Este trabalho, com foco na cultura negra de Bom Despacho, e por meio do levantamento de
dados e registros junto aos órgãos públicos do município, pretende explicitar o cenário em
que a cultura negra do município se encontra e buscar referências sobre a cultura imaterial e
leis de preservação e propagação da mesma para que seja possível traçar as
potencialidades e entraves acerca da preservação do patrimônio imaterial dos negros em
Bom Despacho. Para isso este trabalho se estrutura em 5 capítulos: no primeiro será tratado
o município de Bom Despacho, sua contextualização e formação histórica, embasado em
documentos que relatam a primeira existência dos negros nestas terras; no segundo será
tratado a Comunidade Quilombola, sua formação e relevância para a preservação da cultura
negra; no terceiro capítulo será tratado como surgiu o quilombo urbano Carrapatos da
Tabatinga; o quarto capítulo trata-se do dialeto afro descendente denominado Gira da
Tabatinga e as ações para salvaguardá-la; no quinto será elencada as possíveis ações que,
de acordo com as leis de salvaguarda e de incentivo, podem fortalecer a cultura negra e o
bem imaterial; no ultimo será tecido as considerações finais ressaltando a importância da
preservação deste bem imaterial acerca de documentos, registros e levantamentos junto
aos órgãos públicos do município.

8º FÓRUM MESTRES E CONSELHEIROS: AGENTES MULTIPLICADORES DO PATRIMÔNIO


Belo Horizonte, de 22 a 24 de junho de 2016
A CULTURA NEGRA

Bom Despacho

O município de Bom Despacho está localizado no Centro Oeste mineiro, entre as cidades de
Nova Serrana e Luz, e a 141 km da capital Belo Horizonte. Com aproximadamente 1.212,7
km², no ano de 2010 contava com população de 45.624 mil habitantes (IBGE). Destes, 45%
negros e pardos. Segundo Rodrigues (1967), a história do município é ligada a de Pitangui –
localizado a 72,2 km de Bom Despacho -, que foi uma das primeiras vilas do ouro, a qual
pertenceu até o ano de 1880. Por meio da abertura de novos caminhos, chamada Picada
Pitangui-Piraquara-Paracatu, que cortou o atual município e quando as minas de Pitangui já
quase não forneciam mais ouro, todos que viviam diretamente e indiretamente da
garimpagem puseram-se no campo para exercer novas atividades econômicas, como as
agropecuárias e atividades agrícolas, ganhando concessões das terras que até então não
eram exploradas.

Exterminados os quilombos pela gente dita civilizada, vão sendo distribuídas


as sesmarias, povoam-se os campos, as vertentes, as colinas; formam-se
as primeiras fazendas de criar e, em compáscuos, vagueia o gado na
vastidão das pastagens naturais. (RODRIGUES, 1967, p.30).
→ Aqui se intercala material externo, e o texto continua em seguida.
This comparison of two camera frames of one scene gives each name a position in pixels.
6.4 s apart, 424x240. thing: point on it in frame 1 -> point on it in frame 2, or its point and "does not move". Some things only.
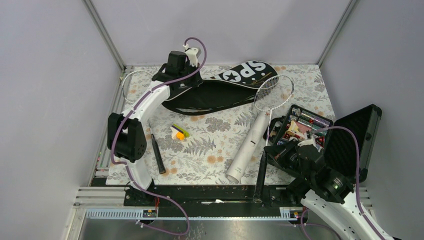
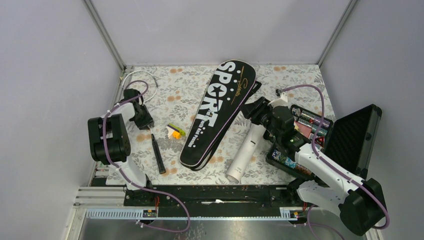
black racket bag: [236, 86] -> [233, 83]
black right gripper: [276, 152] -> [254, 109]
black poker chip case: [348, 143] does not move
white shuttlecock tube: [236, 168] does not move
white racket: [134, 85] does not move
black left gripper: [196, 81] -> [148, 120]
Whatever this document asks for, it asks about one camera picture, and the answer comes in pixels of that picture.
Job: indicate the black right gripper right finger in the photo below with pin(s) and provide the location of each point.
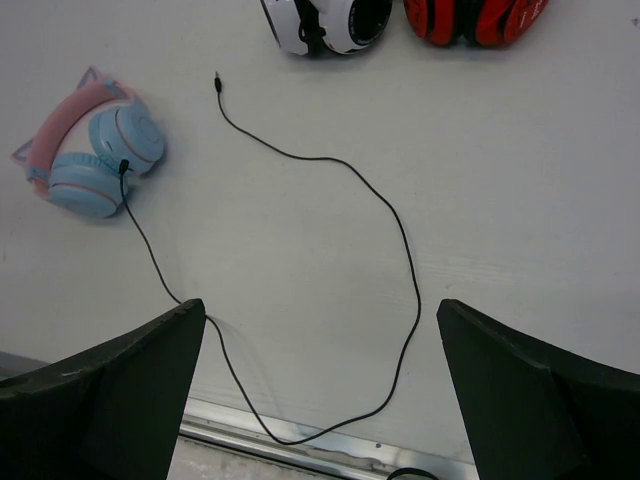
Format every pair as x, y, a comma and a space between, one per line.
532, 410

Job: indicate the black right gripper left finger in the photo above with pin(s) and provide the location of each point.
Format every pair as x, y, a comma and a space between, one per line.
110, 412

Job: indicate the pink blue cat-ear headphones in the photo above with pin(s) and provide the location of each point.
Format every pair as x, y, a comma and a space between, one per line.
124, 138

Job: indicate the red black headphones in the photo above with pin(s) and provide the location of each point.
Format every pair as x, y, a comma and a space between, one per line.
483, 23

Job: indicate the white black headphones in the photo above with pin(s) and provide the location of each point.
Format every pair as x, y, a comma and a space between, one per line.
342, 26

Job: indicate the aluminium table edge rail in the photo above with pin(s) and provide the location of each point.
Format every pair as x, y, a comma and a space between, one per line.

As concessões de terras foram dadas por meio do documento Título de Concessão de


Sesmarias (1763), na qual relata a primeira referência da presença dos negros no município,
referenciados de “feras e negros do mato”.

Em dois de maio de 1758, [...] perferirão 14 armas de fogo, cavalos de carga


pa. Comerem e cortarão o Rio Lambary tê o Rio São Francisco a desflorar
terras e campos para criar gado[...] estando este pedaço de sertão tê ali
poboado de feras e negros do Mato [...]. (RODRIGUES, 1967, p.36).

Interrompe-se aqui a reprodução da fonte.